Objects closer or farther are out of focus in some proportional manner.

In some tests I'd define a 3D camera with a specific depth of field that
matched the distance to the object I wanted to be in focus. Say I had an array
of view ports onto documents, processes, or images, the one selected would
come forward to the focal distance and be in sharp focus. I tried using the
effect both coupled and decoupled with actual distance. To me, simply blurring
the element without having the effect being tied to distance did not seem
nearly as effective. I also played around with having selected, but not active
objects coming forward of focus.

I also did some tests with "constellations" of documents connected by lines.
The lines could indicate a path, a hierarchy, connectiveness, or dependency.
The browser would allow you to spin the viewpoint, zoom into and out of
groupings.
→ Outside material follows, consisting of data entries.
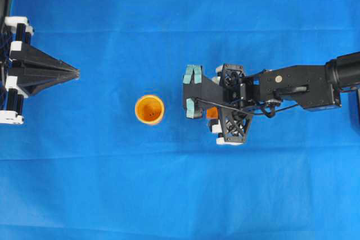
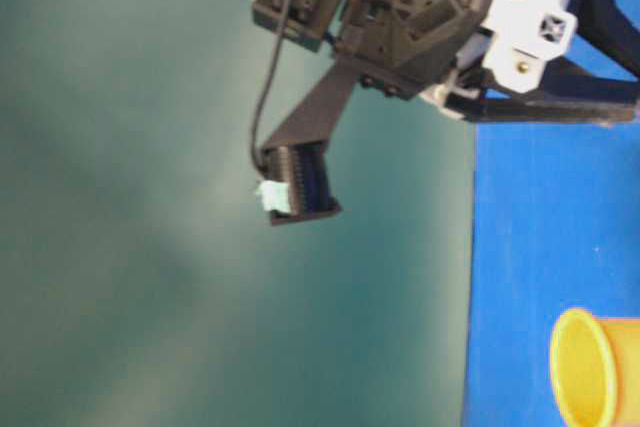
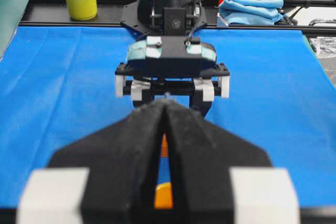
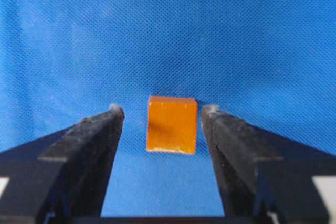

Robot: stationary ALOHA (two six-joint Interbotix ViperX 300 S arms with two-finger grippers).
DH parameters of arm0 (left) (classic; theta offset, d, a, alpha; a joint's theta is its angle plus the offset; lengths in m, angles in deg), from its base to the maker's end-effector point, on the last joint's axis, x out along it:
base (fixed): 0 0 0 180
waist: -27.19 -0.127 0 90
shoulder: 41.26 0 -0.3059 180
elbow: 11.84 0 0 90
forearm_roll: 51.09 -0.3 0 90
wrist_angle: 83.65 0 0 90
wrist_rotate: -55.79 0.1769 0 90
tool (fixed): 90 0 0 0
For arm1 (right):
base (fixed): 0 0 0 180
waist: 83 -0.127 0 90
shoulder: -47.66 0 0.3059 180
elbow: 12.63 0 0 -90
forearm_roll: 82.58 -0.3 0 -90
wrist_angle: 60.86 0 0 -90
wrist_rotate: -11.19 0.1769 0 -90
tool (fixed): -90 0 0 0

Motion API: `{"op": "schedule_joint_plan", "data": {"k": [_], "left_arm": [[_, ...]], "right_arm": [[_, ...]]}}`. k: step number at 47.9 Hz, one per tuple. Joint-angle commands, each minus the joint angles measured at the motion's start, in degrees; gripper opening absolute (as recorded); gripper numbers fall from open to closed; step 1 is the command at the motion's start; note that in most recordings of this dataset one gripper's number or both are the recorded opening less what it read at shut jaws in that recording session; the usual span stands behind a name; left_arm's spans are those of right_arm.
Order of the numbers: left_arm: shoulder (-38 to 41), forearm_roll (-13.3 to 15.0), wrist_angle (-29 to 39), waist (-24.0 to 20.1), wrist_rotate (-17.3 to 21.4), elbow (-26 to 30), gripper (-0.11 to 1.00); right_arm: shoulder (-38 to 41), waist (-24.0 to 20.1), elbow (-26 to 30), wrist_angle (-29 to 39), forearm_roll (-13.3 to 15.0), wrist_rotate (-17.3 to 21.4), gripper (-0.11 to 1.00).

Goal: Move the block forward with right arm.
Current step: 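Lower the right gripper around the orange cube and close it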

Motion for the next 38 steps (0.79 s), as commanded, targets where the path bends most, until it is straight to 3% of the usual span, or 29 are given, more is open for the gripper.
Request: {"op": "schedule_joint_plan", "data": {"k": [1,28,38], "left_arm": [[0.2,-0.2,-0.3,-0.1,0.0,1.8,0.00],[0.1,-0.2,0.1,-0.1,0.0,1.8,0.00],[0.1,-0.2,0.1,-0.1,0.0,1.8,0.00]], "right_arm": [[-0.5,-0.1,0.6,-1.1,-0.2,0.0,0.65],[0.9,-0.2,-1.3,-3.3,-0.2,0.0,0.63],[0.9,-0.2,-1.2,-3.2,-0.2,0.0,0.54]]}}
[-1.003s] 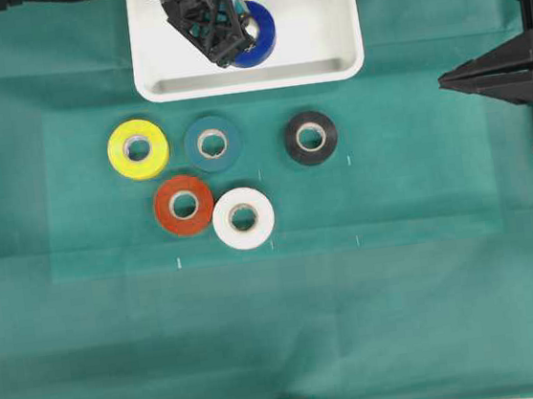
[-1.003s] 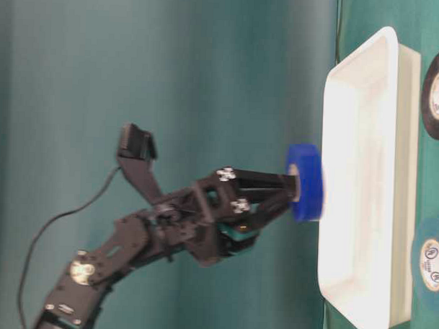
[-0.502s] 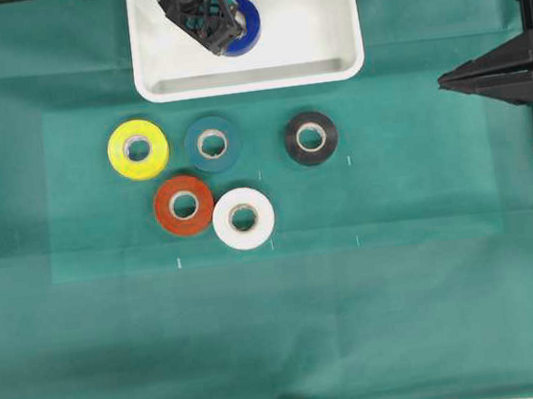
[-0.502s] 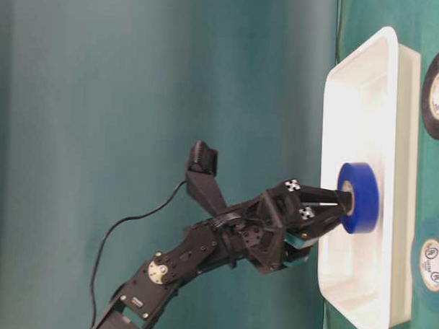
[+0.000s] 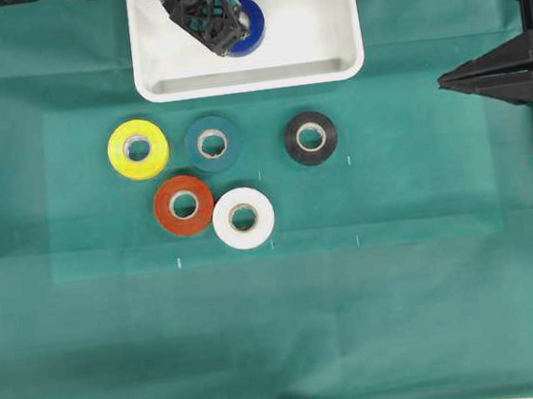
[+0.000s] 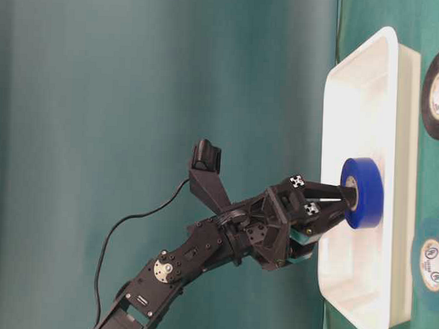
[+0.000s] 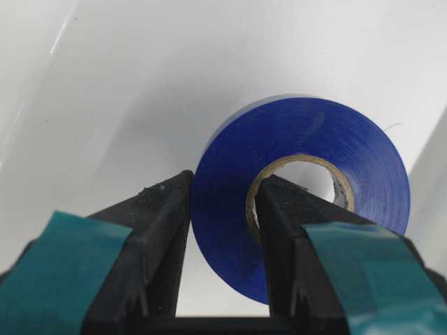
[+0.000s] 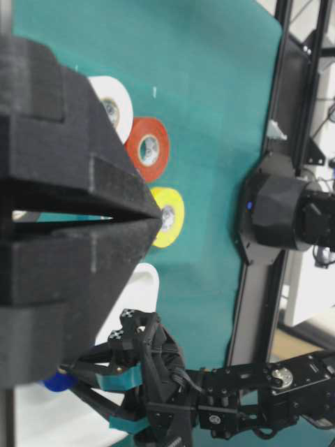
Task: Pick up the tape from a random location and place it into the white case.
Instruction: 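Open the left gripper to release the roll and raise it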
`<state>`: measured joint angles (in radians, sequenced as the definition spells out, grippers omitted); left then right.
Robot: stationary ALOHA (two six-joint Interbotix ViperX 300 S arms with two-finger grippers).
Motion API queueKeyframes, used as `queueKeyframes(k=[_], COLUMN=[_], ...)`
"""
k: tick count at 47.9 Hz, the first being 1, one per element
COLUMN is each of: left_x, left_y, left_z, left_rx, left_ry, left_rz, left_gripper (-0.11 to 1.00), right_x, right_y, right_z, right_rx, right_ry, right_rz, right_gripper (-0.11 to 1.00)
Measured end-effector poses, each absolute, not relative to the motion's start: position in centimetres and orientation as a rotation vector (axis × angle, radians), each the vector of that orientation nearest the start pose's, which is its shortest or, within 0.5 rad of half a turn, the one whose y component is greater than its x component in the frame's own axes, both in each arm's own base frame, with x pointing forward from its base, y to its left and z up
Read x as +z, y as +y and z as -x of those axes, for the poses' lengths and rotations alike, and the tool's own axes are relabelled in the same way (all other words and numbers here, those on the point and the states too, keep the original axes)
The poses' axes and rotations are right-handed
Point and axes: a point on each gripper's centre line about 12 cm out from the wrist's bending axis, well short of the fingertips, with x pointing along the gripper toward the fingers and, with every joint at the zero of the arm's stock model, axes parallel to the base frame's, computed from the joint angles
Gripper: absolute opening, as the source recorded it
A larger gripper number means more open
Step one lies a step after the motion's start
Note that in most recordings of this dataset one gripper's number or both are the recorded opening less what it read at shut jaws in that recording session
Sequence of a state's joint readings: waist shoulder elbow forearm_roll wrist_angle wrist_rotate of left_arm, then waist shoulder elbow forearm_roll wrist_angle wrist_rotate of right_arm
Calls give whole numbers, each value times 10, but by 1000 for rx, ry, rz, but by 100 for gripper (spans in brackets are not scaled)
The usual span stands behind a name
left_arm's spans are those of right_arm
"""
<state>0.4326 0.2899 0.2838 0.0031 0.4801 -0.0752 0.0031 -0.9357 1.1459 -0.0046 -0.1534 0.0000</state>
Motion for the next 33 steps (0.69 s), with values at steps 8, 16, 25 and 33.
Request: queueKeyframes(k=[8, 16, 25, 33], left_x=[131, 130, 129, 131], left_y=[189, 188, 188, 187], left_z=[-411, -409, -408, -407], left_rx=[434, 443, 444, 444], left_ry=[1023, 1041, 1057, 1060], left_rz=[303, 324, 328, 329], left_gripper=[30, 80, 91, 91], right_x=[284, 284, 283, 284], right_y=[0, 0, 1, 1], right_z=[-205, -205, -206, -206], right_rx=[2, 2, 4, 4], right_ry=[57, 55, 58, 57], right_rz=[5, 5, 5, 3], right_gripper=[0, 0, 0, 0])
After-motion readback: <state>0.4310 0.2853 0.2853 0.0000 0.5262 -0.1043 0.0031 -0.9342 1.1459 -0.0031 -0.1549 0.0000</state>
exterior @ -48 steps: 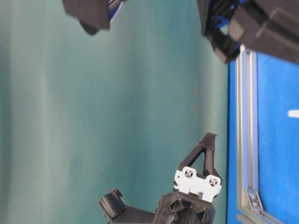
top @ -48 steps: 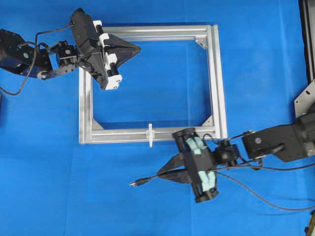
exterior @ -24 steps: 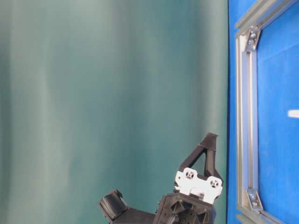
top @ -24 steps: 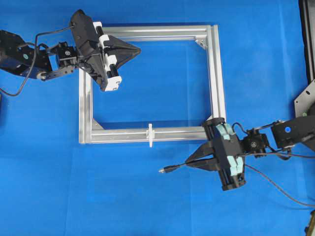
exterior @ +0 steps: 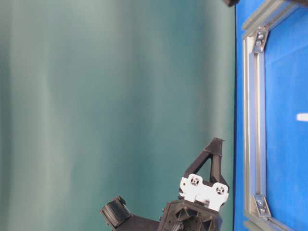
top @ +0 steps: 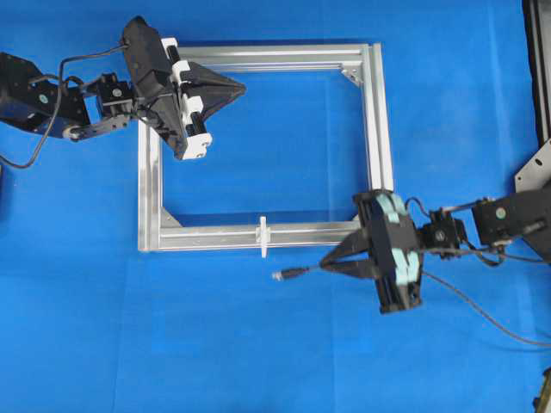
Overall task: Insert the wire through the string loop located in the center.
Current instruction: 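Lift the plug and carry it left toward the white zip-tie loop, then align the held USB plug with the opening of the zip-tie loop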
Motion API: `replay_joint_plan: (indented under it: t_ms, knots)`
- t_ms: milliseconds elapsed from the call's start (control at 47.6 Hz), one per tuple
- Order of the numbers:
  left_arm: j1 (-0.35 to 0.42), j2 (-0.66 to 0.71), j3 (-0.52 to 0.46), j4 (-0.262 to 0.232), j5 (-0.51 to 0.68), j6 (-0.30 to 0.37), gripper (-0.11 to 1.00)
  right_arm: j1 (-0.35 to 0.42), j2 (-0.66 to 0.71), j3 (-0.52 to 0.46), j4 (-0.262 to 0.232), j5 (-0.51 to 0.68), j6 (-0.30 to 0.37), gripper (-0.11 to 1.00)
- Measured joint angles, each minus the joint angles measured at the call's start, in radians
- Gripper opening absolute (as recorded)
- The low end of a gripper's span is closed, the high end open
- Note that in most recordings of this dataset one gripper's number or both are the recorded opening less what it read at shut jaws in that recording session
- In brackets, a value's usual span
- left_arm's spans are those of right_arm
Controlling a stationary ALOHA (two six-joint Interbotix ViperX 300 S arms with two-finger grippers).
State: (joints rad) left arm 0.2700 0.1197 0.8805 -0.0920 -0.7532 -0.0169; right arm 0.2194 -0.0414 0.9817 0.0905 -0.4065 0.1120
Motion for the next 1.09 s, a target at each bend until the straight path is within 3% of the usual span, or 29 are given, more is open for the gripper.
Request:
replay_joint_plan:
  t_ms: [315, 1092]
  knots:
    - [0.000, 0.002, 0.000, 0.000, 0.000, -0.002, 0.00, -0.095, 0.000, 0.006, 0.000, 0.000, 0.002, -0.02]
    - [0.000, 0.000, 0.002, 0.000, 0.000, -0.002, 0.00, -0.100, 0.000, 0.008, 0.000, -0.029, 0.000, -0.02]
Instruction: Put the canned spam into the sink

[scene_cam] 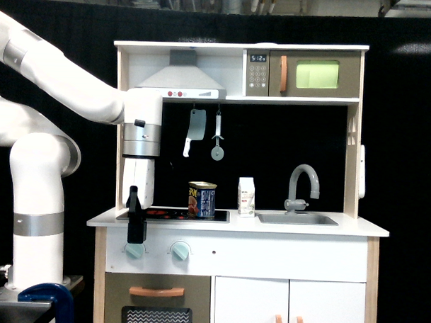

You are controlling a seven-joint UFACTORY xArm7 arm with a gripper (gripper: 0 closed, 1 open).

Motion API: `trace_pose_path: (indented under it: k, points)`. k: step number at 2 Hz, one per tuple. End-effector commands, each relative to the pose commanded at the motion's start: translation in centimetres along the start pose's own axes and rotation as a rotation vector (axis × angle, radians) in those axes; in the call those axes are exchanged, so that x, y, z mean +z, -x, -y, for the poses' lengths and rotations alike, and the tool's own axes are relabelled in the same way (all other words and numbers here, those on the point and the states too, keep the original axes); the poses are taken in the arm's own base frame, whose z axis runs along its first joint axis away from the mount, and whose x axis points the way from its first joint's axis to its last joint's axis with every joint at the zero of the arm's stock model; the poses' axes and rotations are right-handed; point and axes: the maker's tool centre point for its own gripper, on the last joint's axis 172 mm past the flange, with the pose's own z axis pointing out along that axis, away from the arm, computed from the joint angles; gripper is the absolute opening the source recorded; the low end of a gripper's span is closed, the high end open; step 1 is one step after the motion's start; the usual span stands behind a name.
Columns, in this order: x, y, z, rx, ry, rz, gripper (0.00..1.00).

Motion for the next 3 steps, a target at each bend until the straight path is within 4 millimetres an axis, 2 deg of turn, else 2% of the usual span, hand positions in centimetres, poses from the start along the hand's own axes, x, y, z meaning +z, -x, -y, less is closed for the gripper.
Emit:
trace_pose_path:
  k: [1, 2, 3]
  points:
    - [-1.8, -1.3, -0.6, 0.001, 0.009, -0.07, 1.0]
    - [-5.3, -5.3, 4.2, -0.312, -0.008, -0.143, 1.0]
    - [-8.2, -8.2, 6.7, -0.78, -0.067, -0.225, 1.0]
Depth of field here, as well as aerial perspective (greying and
blueing far away objects) made for a very nice effect, and seriously improved
navigational awareness.

These were all animations, not actual interactive demos. Very exploratory in
nature. Never got enough interest to go deeper into it.

------
kolev
Honestly, I'm disappointed by Apple! I've been on Yosemite since day one and
I'm not happy. Colors are inconsistent, some are too bright (folders, the
backward/forward arrows), some of the icons are pretty ugly (Finder). System
Preferences is a mix of different style icons as well. I hope all this mess to
get fixed with the next update. Just compare to, for example, elementary OS
([http://elementaryos.org/](http://elementaryos.org/)). Windows 8.1 is also
way more consistent. I'm really disappointed to see the once leader in UI
delivering _this_!

------
3rd3
A blur filter is not particularly expensive nowadays.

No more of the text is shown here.